President Donald Trump announced Monday that the United States will impose a 20% charge on all cargo traveling through the Strait of Hormuz, positioning America as what he called the “Guardian” of the vital waterway after a ceasefire with Iran fell apart.
The breakdown stems from a dispute over Iran’s push to maintain control of the strait — a narrow, 34-kilometer (21-mile) passage that serves as the primary route for roughly one-fifth of the world’s oil supply, along with other critical goods including fertilizers. Iran shut down the strait after the U.S. and Israel attacked the country on February 28, triggering a global energy shock.
Here is a closer look at how the situation developed, how Trump’s position compares to Iran’s, and what it could mean for the rest of the world.
HAS THE U.S. CHANGED ITS POSITION ON CHARGING HORMUZ FEES?
As recently as June 25, U.S. Secretary of State Marco Rubio told Gulf states that charging for the use of international waterways was something “no country on Earth has the right” to do, and that shipping fees would never be included in any agreement with Iran.
However, Trump had already hinted at the possibility of U.S.-imposed tolls if negotiations with Iran collapsed.
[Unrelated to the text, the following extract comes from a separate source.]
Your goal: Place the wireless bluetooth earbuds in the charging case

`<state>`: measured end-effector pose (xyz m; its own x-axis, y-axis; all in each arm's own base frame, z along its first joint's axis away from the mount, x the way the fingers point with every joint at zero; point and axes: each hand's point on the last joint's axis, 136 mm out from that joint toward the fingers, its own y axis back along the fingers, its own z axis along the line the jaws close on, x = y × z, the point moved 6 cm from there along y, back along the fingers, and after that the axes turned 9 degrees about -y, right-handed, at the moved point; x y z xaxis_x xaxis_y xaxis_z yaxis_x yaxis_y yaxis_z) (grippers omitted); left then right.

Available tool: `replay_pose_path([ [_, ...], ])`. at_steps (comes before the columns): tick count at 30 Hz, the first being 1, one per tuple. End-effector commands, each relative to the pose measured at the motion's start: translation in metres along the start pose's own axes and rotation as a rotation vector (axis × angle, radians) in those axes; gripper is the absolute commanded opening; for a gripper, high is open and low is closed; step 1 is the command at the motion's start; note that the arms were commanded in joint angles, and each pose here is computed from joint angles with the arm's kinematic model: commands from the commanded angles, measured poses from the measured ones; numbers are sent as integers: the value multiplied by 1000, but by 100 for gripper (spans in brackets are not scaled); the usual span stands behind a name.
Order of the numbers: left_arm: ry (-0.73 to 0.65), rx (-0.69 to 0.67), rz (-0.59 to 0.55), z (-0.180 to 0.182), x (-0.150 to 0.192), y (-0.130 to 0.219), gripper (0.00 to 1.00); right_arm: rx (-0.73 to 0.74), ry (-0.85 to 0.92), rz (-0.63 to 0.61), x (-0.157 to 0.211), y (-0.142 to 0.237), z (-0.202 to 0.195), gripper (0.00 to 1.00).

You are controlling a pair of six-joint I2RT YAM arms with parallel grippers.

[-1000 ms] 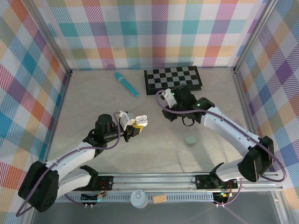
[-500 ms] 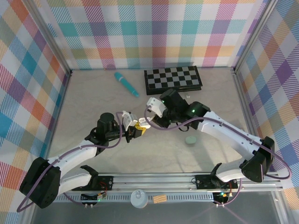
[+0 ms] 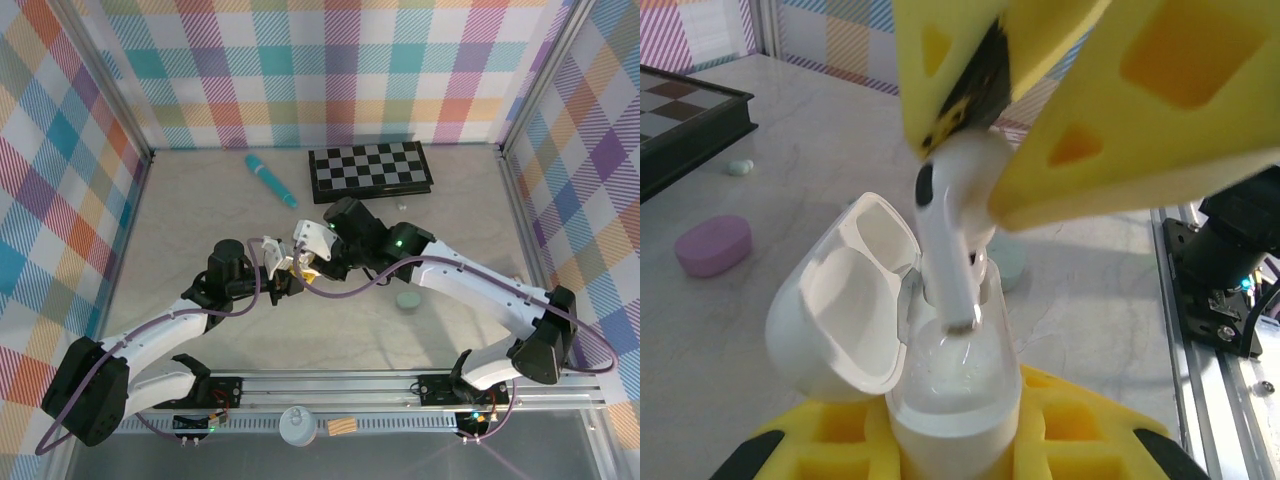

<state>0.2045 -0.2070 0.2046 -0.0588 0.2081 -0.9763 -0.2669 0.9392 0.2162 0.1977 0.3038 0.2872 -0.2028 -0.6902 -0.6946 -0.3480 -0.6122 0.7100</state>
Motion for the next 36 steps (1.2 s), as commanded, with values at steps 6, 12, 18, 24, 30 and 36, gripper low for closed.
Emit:
replay_pose_path([
  [6,-40,25,-68,-4,-21,1,6,-9,62,-9,-6,-5,4,17],
  [12,-43,19,-68,-4,-22,2,6,11,77,15,-2,-4,3,17],
  [18,-43,15,-68,-3,-23,2,6,22,86,34,0,-4,2,17],
  [24,-48,16,-74,-3,-26,2,6,3,110,53,2,-6,7,17],
  [30,-44,21,-74,-3,-26,2,6,-32,133,35,-2,-9,14,17],
  [36,-46,22,-76,-4,-27,3,6,-58,170,21,-5,-13,19,18],
])
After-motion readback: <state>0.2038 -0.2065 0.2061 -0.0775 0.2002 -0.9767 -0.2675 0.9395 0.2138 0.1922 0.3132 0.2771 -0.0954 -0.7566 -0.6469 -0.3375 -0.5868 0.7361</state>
In a June 20 social media post, he wrote: “There will be NO TOLLS in the Hormuz Strait for 60 days during the Cease Fire Period, and there will be NO TOLLS after the 60 day period has expired, unless they are imposed by and for the United States of America, should the deal not be completed, for services rendered as the Guardian Angel to the countries of the Middle East for purposes of both past, present, and future reimbursement of costs.”
With the ceasefire now in ruins, Trump appears to have returned to that earlier position. In a social media post Monday, he stated: “The U.S.A. will be, from this point forward, known as ‘THE GUARDIAN OF THE HORMUZ STRAIT’, but as such, and as a matter of FAIRNESS, will be reimbursed, at the rate of 20% on all cargo shipped.”
Trump has offered no explanation of how such a fee would be collected or what legal authority he would rely on to enforce it.
HOW DOES TRUMP’S TOLL DIFFER FROM WHAT IRAN IS DEMANDING?
Iran’s top priority in negotiations has been securing lasting control over the Strait, whose waters it shares with Oman. Tehran views that control as its most powerful strategic tool and its best protection against future military strikes.
Iran believes the wording of last month’s interim agreement supported its position. That deal stated Iran “will make arrangements using its best efforts for the safe passage of commercial vessels with no charge for 60 days only.”
The United States, however, interpreted that language differently — viewing it as simply requiring Iran to allow safe passage without using force to restrict ships, not as granting Iran any broader authority over the waterway.
During the conflict, Tehran established what it calls the Persian Gulf Strait Authority, which it says all vessels must coordinate with before transiting the strait. Iran has also insisted ships travel only along the Iranian side of the waterway and has targeted vessels that attempted to pass near the Omani shore without its permission. Iran has suggested it may eventually charge fees for passage but has not provided specifics.
IS IT LEGAL FOR ANYONE TO CHARGE FEES FOR USING THE STRAIT?
The Strait of Hormuz runs through the territorial waters of both Iran and Oman, with the maritime boundary down the middle.
The UNCLOS maritime convention — the widely recognized framework for international sea law — states that countries bordering straits cannot charge fees simply for allowing ships to pass through. They are, however, permitted to collect limited fees for specific services such as piloting, towing, or port-related assistance, provided those charges are not applied more heavily to vessels from certain countries.
Neither Iran nor the United States has signed UNCLOS, but the convention is broadly accepted as the standard for international maritime law, and the Hormuz Strait is widely recognized as an international waterway.
A 1968 agreement between Iran and Oman, arranged through the International Maritime Organization, established traffic lanes through the middle of the Strait for large vessels. However, Iranian mine-laying during the recent conflict has rendered those lanes unsafe, according to the IMO.
WOULD THE WORLD ACCEPT THESE FEES?
Shipping industry officials say there is no modern precedent for any country unilaterally demanding payment for passage through a strait.
Oman has been in talks with Iran on the matter and issued its own guidance last month for ships transiting through its portion of the Strait — guidance that does not include any fee requirement.
Gulf states are particularly worried, as the Strait is their primary outlet to international waters for energy exports. Major importers of Gulf oil and fertilizers could also face significant consequences, especially under Trump’s proposed 20% surcharge, which analysts warn could drive global oil prices sharply higher.